Mal Meninga spent an hour on the phone with him, Craig Bellamy flew in from Melbourne for a party and Ricky Stuart describes him as "the lifeblood" of the Canberra Raiders.
Most Raiders fans have probably never heard of Bobby Griffin. But the club's greatest players have no doubt he was a driving force behind their golden generation.
Griffin turns 80 on Sunday and hundreds gathered in Queanbeyan on Saturday for a birthday party, which doubled as a journey back to the Green Machine's glory years.
The former club masseur doubled as a bus driver in the Raiders' early days, spending 23 years on the support staff before retiring in 2006.
He was there when the Raiders won their premierships in 1989, 1990 and 1994, toured with the Australian Super League team in 1997 and was with the NSW State of Origin side in the same year.
"Bobby was everyone's best mate, and genuinely your best mate," Stuart said.
"It's what we were like at the Raiders then, our best mate was Griffo. His family would take you in, you'd go to his house to get massages. Griffo was the lifeblood of the club, he'll always be remembered as part of the Raiders' family.
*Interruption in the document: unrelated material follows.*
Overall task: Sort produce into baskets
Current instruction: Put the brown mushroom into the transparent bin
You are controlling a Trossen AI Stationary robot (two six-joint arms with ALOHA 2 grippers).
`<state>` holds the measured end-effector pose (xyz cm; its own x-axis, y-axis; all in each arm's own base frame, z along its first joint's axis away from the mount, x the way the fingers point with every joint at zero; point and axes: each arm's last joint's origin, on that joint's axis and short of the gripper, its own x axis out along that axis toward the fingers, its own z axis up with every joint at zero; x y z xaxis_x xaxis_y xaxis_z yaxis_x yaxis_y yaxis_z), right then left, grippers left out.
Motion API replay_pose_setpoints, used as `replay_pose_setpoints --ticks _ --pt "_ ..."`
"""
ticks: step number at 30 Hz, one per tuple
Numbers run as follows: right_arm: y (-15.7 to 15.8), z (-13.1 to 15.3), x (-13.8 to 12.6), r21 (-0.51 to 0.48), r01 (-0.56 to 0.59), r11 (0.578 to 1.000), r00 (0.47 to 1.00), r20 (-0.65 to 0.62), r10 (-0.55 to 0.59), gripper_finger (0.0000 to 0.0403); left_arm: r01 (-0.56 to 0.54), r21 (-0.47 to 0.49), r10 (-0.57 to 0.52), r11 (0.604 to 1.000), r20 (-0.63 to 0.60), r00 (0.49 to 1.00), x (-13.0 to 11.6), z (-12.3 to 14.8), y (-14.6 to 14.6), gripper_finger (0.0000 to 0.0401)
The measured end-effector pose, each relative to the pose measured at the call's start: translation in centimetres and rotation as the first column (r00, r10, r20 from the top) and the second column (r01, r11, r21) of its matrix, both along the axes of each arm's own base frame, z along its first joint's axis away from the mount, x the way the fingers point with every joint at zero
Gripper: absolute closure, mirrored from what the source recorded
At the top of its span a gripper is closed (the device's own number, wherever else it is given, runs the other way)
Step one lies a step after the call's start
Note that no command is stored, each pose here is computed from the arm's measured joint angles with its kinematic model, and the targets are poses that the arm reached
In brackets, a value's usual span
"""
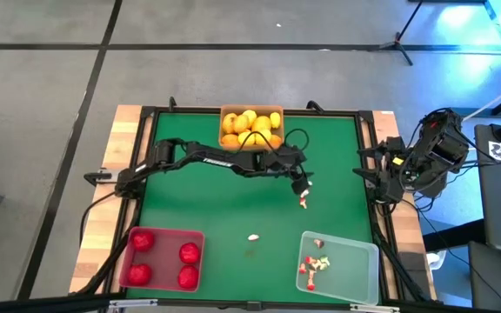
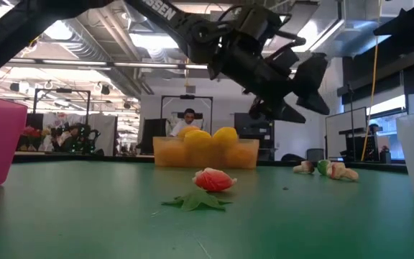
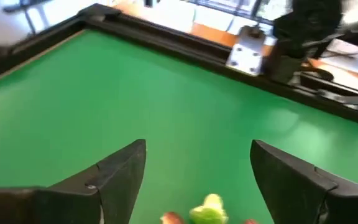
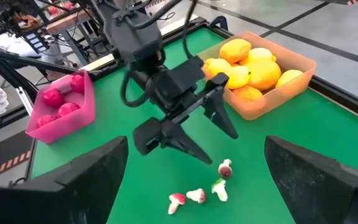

"He would always put his Akubra hat out there and put a few $5 and $10 notes in and when the boys would get on the bus and think they'd have to tip him.
"He'd end up more in tips than his pay. He drove us to games, massage us before the game and he was the only one, then drive us home that night."
As a mark of his standing in Raiders' history, Meninga and Tim Sheens called Griffin last week and Melbourne Storm coach Bellamy flew to Canberra for a reunion.
Former Raiders chairman John McIntyre, captain Simon Woolford and games record holder Jason Croker also turned up for the party.
As well as working for the Raiders, Griffin played 151 games for the Queanbeyan Tigers and 130 games for the Queanbeyan Blues.
He won a premiership with the Tigers in 1956, was packed in their team of the century and spent a season with the Queanbeyan Whites.
But not ready to cut ties with sport, Griffin was the Tigers' masseur in their AFL Canberra premiership season last year. The only problem is he's always been too nervous to watch games.
"I'd stay in the change rooms ... lie on the table and put a towel over my face to try to drown out the crowd. I'm too nervous, I can't even watch my kids play," Griffin said.
"Simon Woolford was the worst asking for massages, and Brett Hetherington. Mal Meninga was the best player I saw, by a long way.
"Winning the first premiership with the Raiders has to be the favourite memory."